色合いからして染めたのではなく、生まれつきなのだろうと、妙に冷静になりながら女性が落ち着くのを待った。
女性はひとしきり泣くと、恥ずかしそうに僕から離れる。
「すいません、怪我の手当していただいた上に、急に泣き出して……」
「いえ、構いませんよ。もしよければ、何故貴女が悲しまなければいけないのか、聞いてもいいですか?」
「実は、失恋をしまして……」
女性は俯いて小さく息を吐くと、意を決したように頷いてから、ポツリと話し出した。
「私、パン屋さんで働いているんです。
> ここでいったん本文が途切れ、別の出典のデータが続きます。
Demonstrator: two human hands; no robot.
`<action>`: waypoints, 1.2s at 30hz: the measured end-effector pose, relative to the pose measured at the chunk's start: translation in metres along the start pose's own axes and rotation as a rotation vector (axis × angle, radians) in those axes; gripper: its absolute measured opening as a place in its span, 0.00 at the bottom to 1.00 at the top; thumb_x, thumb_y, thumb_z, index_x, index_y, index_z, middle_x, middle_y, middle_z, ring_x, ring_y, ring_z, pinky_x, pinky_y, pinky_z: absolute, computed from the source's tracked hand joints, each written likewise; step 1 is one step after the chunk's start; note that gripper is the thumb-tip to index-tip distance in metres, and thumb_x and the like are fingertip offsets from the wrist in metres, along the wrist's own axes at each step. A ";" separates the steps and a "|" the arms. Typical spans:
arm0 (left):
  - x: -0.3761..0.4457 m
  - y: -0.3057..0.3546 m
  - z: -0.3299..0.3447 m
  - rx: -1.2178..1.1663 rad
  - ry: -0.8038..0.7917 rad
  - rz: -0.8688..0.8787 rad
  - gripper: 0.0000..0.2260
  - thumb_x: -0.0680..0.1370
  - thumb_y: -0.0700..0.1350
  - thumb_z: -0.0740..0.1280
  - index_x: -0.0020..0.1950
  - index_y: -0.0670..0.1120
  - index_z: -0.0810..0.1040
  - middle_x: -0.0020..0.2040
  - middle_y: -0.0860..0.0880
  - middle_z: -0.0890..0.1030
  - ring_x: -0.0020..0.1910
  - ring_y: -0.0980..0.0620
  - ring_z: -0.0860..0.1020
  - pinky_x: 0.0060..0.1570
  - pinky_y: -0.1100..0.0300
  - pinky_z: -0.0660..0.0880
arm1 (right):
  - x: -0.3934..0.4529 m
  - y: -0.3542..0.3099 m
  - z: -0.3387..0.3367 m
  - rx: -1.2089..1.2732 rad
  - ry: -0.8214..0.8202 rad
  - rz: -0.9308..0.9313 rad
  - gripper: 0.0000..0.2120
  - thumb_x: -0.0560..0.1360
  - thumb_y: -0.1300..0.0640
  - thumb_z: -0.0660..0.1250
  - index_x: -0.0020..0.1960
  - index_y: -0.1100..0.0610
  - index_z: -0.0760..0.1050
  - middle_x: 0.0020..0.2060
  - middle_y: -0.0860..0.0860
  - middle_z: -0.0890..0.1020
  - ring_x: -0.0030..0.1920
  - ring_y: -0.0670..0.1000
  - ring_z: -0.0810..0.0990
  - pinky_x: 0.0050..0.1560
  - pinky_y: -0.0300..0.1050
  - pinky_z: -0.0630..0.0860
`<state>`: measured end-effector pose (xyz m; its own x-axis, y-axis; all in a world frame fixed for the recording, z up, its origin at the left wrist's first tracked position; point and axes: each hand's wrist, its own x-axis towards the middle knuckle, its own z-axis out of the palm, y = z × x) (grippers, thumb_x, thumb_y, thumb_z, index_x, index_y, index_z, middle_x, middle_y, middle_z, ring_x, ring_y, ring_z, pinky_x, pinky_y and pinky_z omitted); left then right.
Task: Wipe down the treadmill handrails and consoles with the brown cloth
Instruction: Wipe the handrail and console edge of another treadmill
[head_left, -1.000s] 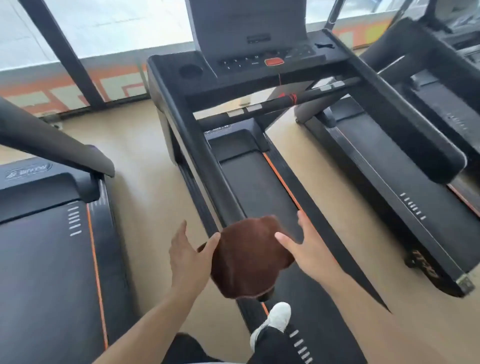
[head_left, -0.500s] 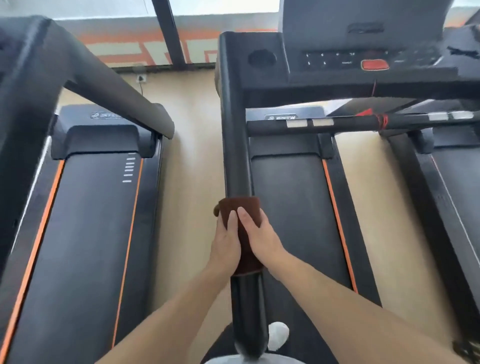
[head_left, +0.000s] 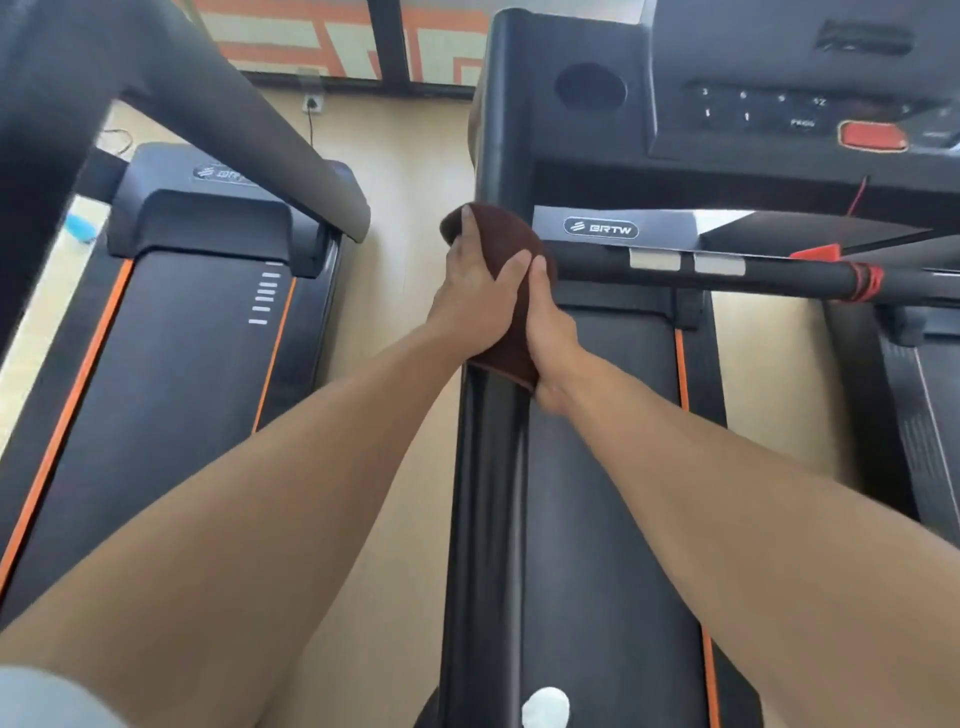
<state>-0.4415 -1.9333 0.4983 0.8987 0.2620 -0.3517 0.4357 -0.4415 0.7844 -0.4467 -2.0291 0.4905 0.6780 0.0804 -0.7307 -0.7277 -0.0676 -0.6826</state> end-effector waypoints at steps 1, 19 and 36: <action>-0.003 0.001 0.000 0.020 0.008 0.014 0.34 0.83 0.58 0.57 0.83 0.55 0.41 0.82 0.46 0.57 0.76 0.43 0.66 0.73 0.48 0.63 | -0.001 0.002 -0.001 0.009 -0.007 -0.018 0.38 0.76 0.26 0.57 0.69 0.55 0.76 0.55 0.53 0.87 0.53 0.55 0.87 0.59 0.56 0.83; -0.326 -0.126 0.054 -0.170 0.111 -0.022 0.29 0.79 0.58 0.56 0.81 0.64 0.55 0.79 0.54 0.65 0.76 0.54 0.66 0.77 0.46 0.63 | -0.226 0.226 -0.049 -0.208 -0.160 -0.182 0.26 0.84 0.37 0.51 0.80 0.42 0.58 0.61 0.48 0.78 0.46 0.39 0.76 0.41 0.29 0.71; -0.392 -0.152 0.103 -0.391 0.371 -0.167 0.29 0.78 0.67 0.60 0.78 0.64 0.60 0.72 0.54 0.73 0.70 0.53 0.74 0.69 0.46 0.74 | -0.238 0.277 -0.066 -0.332 -0.239 -0.225 0.26 0.82 0.33 0.51 0.79 0.32 0.53 0.58 0.40 0.79 0.57 0.47 0.80 0.53 0.42 0.74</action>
<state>-0.8550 -2.0573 0.4647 0.7103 0.6165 -0.3398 0.4562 -0.0356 0.8892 -0.8031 -2.1322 0.4746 0.7434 0.3540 -0.5674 -0.4664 -0.3337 -0.8192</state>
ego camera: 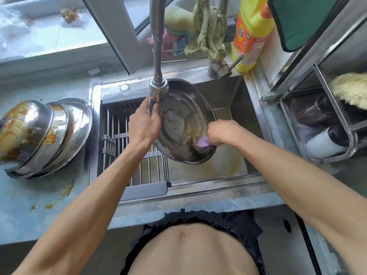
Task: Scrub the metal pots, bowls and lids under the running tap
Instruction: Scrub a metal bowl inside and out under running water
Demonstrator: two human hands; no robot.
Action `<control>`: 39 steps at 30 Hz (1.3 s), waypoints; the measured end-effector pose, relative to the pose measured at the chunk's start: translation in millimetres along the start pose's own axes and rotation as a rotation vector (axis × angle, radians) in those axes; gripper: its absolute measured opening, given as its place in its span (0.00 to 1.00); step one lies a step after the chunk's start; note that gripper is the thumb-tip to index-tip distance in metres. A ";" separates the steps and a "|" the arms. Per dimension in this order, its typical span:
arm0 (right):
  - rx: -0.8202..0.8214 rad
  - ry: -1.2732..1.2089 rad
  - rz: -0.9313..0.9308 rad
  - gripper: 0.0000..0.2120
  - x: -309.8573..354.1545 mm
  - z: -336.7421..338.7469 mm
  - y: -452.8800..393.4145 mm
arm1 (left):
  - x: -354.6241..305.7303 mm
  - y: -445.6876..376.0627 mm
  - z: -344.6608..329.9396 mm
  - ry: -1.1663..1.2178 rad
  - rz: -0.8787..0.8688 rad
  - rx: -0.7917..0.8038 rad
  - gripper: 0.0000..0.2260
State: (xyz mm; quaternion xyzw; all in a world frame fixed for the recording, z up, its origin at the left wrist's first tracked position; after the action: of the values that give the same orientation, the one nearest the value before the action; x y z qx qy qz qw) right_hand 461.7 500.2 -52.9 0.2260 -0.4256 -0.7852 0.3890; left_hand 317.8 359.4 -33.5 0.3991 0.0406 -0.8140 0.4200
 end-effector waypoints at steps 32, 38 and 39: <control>-0.461 0.065 -0.076 0.16 -20.9 -16.9 -31.5 | -4.0 9.0 -9.6 -0.070 -0.093 0.066 0.16; -0.039 -0.369 0.057 0.13 7.9 -54.3 -11.6 | 4.3 7.2 -28.8 -0.034 -0.118 -0.057 0.18; 0.028 -0.454 0.088 0.14 12.5 -54.7 -9.9 | 5.6 7.0 -32.1 -0.028 -0.133 -0.064 0.18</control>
State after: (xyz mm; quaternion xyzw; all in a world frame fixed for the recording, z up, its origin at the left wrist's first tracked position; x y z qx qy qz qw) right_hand 487.6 466.5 -90.9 0.0302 -0.5227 -0.7920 0.3141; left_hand 340.8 364.1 -57.2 0.3705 0.0874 -0.8438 0.3782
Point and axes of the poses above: each hand's wrist, its own y-axis away from the middle knuckle, its own z-axis out of the back of the hand, x = y × z, the point moved 1 cm from there along -y, towards the middle knuckle, and after that the axes turned 12 degrees about x, right-handed, at the moved point
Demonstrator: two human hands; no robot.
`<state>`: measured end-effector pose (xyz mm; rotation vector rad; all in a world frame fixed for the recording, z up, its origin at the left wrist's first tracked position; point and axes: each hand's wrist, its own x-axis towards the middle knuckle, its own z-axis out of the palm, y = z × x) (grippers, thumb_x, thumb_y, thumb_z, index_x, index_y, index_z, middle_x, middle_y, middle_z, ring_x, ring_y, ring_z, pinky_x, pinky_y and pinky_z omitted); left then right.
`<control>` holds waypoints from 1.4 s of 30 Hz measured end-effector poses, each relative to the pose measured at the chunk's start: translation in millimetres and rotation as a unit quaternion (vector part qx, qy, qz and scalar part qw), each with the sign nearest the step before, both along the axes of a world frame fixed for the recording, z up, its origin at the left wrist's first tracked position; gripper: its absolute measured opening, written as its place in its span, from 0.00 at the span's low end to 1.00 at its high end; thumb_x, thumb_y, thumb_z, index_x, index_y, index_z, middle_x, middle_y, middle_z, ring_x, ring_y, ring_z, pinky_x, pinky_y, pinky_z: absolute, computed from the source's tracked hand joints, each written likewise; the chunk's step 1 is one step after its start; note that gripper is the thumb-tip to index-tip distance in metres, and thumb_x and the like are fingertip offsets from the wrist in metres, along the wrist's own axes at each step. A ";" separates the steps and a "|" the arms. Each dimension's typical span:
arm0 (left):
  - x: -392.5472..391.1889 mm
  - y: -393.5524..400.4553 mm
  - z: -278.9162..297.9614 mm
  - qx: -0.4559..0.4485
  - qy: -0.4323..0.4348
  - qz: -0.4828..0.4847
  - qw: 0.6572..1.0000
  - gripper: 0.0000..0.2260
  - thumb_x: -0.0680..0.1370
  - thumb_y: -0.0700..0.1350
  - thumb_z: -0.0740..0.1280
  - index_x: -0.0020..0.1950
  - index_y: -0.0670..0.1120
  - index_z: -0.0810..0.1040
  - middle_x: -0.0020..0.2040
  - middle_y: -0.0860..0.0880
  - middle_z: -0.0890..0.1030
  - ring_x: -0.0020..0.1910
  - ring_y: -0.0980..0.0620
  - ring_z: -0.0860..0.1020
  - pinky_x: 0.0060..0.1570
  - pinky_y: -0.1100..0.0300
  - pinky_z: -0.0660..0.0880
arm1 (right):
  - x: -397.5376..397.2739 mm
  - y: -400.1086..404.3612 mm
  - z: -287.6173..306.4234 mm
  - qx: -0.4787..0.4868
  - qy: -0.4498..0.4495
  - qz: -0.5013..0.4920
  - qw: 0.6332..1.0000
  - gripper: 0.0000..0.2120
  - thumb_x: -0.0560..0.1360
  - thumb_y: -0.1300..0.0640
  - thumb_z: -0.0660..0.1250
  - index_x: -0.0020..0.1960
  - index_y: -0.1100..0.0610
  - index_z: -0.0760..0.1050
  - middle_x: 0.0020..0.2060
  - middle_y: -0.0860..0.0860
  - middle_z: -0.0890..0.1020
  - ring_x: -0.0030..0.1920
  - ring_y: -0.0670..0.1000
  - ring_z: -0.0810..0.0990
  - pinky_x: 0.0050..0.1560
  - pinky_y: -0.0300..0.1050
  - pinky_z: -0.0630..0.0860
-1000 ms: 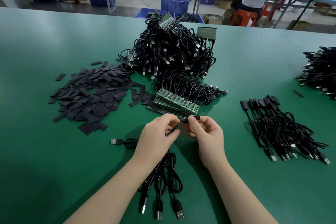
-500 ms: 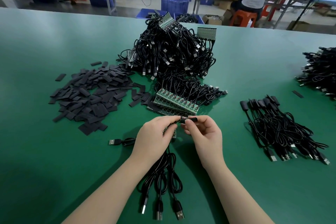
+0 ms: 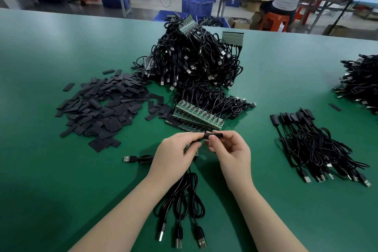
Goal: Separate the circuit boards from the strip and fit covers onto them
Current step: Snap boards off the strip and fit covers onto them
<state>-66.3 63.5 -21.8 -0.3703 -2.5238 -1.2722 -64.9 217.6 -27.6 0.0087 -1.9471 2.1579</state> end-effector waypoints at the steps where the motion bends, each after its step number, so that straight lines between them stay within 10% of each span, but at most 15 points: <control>1: -0.1 -0.2 -0.2 0.000 0.001 -0.001 1.000 0.13 0.77 0.43 0.71 0.60 0.53 0.83 0.55 0.57 0.83 0.56 0.64 0.76 0.53 0.79 0.67 | -0.1 -0.1 0.3 0.000 -0.003 0.000 1.000 0.06 0.75 0.67 0.71 0.46 0.56 0.80 0.43 0.52 0.87 0.41 0.48 0.85 0.44 0.39 0.81; 18: 2.1 -2.1 0.0 0.051 -0.034 -0.010 0.998 0.21 0.76 0.44 0.71 0.67 0.61 0.75 0.53 0.63 0.83 0.54 0.69 0.78 0.55 0.73 0.71 | -1.1 4.4 1.3 0.017 -0.012 0.055 0.998 0.08 0.76 0.68 0.69 0.46 0.56 0.80 0.40 0.50 0.86 0.43 0.47 0.86 0.44 0.37 0.80; 33: 9.1 4.7 5.5 -0.019 0.041 0.043 0.998 0.13 0.76 0.46 0.72 0.61 0.51 0.82 0.51 0.53 0.84 0.48 0.58 0.80 0.49 0.62 0.76 | -2.7 8.8 1.1 -0.104 -0.036 0.060 0.992 0.02 0.69 0.51 0.73 0.41 0.47 0.82 0.42 0.52 0.86 0.41 0.48 0.85 0.42 0.37 0.79; 42: 10.1 6.0 5.6 -0.017 0.055 0.061 0.997 0.07 0.75 0.45 0.73 0.52 0.50 0.85 0.47 0.55 0.84 0.46 0.58 0.80 0.48 0.62 0.75 | -3.3 1.2 -4.7 -0.092 -0.047 0.074 0.992 0.06 0.69 0.58 0.76 0.44 0.49 0.83 0.33 0.53 0.82 0.38 0.49 0.81 0.42 0.38 0.79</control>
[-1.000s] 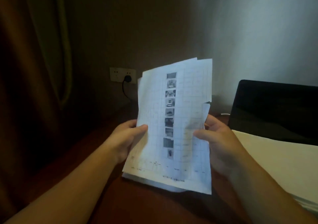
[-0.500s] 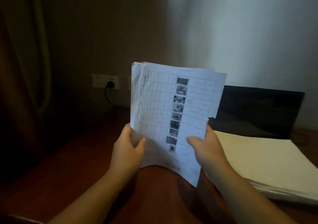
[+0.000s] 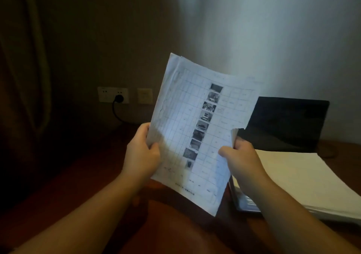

毎朝喫茶店のマスターが買いに来てくださっていて、その人のことが好きでした」
喫茶店のマスターと聞いて思い浮かべたのは、はぐるまという喫茶店の無愛想なマスターだ。そうだ、後で彼にも詫びをいれなくては。
「その人のことは、いつから好きだったんですか?」
「初めて会った時、4年くらい前かしら? 見るからに無愛想な人なんですけど、話してみると結構気さくな方で……。食パンの試食をした時に『やっと納得いくのが見つかった』って、その時の満足したような顔が未だに忘れられないんです」
女性は愛しげな目をして、“マスター”について話す。
「いわゆる一目惚れってやつですか」
「えぇ、そうね……。初めて話した時に珈琲と煙草の匂いがして、“あぁ、いつかこの匂いに包まれたい“なんて思いました。……って、なんか気持ち悪いですね」
女性は悲しげに、すいませんと笑った。